WORK TASK: Repeat exactly every line that comes at or after the line containing "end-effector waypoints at", through the end of the entries below.

****************

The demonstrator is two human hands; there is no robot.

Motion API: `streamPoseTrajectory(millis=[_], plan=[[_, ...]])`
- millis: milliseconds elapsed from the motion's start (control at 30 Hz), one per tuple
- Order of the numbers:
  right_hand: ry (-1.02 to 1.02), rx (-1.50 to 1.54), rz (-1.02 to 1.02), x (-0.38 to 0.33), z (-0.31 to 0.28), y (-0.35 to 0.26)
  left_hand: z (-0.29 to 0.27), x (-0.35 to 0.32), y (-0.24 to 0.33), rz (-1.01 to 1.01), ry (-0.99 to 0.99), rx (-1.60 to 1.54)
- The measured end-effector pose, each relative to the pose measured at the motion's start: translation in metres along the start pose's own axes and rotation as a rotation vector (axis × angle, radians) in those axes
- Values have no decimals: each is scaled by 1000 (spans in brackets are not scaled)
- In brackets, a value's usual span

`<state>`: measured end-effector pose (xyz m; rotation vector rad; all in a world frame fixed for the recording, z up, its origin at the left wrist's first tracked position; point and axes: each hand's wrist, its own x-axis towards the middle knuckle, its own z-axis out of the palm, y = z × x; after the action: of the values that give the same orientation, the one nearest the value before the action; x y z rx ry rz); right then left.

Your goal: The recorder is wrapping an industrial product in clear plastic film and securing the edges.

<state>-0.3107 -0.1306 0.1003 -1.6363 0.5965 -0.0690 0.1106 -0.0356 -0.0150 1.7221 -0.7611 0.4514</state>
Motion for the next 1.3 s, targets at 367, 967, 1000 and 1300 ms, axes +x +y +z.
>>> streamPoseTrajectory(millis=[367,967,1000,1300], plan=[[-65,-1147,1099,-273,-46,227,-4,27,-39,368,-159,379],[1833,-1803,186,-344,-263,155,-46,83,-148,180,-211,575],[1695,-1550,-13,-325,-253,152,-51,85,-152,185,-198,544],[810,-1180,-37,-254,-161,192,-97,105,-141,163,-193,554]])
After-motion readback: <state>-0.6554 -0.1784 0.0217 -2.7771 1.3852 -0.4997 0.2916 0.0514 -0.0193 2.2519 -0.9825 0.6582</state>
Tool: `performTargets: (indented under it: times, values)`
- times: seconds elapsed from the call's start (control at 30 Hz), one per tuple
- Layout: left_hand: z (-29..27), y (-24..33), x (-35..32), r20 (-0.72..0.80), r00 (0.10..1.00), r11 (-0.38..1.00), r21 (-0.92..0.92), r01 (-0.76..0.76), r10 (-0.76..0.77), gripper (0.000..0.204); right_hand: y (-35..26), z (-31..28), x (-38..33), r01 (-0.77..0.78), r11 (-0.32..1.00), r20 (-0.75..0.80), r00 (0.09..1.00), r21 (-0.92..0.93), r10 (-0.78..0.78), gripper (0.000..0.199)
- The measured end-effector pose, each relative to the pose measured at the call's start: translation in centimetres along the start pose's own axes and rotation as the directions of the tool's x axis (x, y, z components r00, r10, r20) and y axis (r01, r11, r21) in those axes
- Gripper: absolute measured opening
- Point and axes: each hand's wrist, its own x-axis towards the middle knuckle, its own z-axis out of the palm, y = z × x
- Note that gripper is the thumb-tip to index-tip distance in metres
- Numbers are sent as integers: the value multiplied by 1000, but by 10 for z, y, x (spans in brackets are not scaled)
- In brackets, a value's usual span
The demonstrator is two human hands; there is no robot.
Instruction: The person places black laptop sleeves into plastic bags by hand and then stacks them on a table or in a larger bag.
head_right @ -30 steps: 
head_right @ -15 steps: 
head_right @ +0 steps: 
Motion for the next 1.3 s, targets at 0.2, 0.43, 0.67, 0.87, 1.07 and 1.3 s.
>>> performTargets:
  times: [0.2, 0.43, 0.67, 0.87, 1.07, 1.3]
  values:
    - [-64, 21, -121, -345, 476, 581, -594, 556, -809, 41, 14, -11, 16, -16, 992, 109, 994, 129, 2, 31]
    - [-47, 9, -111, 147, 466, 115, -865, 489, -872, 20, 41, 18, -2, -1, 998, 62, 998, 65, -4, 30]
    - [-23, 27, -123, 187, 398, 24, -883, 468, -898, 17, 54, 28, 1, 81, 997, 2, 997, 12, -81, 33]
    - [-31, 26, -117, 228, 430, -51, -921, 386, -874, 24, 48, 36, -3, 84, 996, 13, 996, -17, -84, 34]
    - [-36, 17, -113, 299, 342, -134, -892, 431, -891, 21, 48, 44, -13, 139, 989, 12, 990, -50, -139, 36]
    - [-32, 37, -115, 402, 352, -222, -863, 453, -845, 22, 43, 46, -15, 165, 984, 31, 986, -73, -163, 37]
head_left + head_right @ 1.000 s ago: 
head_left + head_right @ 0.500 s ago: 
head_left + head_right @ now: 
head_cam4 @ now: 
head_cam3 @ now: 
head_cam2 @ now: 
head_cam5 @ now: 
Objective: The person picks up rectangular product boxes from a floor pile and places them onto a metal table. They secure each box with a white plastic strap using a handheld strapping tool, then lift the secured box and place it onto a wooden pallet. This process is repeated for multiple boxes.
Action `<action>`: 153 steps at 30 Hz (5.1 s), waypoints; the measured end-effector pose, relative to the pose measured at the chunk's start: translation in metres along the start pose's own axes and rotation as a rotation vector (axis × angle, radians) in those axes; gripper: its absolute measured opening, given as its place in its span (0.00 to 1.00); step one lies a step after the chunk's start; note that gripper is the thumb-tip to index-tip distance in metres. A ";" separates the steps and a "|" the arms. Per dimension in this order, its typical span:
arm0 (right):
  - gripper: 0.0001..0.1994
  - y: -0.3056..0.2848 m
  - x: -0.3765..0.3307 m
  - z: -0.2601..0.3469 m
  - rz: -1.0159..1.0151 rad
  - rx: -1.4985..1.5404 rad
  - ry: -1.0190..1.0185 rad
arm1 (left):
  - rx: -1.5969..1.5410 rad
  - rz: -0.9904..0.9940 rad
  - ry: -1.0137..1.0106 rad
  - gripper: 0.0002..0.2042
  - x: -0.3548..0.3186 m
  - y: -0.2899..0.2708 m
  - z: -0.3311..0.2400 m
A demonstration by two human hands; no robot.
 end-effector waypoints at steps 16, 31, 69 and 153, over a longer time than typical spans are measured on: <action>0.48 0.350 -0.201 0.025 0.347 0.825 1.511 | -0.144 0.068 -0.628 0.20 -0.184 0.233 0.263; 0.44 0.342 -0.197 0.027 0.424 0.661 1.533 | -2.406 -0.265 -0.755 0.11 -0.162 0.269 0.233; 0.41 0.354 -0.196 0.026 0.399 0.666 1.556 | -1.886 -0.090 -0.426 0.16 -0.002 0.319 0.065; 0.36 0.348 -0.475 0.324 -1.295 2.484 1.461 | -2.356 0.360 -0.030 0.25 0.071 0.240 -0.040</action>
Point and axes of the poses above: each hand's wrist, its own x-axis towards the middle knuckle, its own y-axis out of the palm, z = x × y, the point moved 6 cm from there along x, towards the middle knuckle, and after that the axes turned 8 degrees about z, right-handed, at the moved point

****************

EXERCISE OUTPUT:
 end-effector waypoints at steps 16, 31, 69 and 153, over a longer time than typical spans are measured on: <action>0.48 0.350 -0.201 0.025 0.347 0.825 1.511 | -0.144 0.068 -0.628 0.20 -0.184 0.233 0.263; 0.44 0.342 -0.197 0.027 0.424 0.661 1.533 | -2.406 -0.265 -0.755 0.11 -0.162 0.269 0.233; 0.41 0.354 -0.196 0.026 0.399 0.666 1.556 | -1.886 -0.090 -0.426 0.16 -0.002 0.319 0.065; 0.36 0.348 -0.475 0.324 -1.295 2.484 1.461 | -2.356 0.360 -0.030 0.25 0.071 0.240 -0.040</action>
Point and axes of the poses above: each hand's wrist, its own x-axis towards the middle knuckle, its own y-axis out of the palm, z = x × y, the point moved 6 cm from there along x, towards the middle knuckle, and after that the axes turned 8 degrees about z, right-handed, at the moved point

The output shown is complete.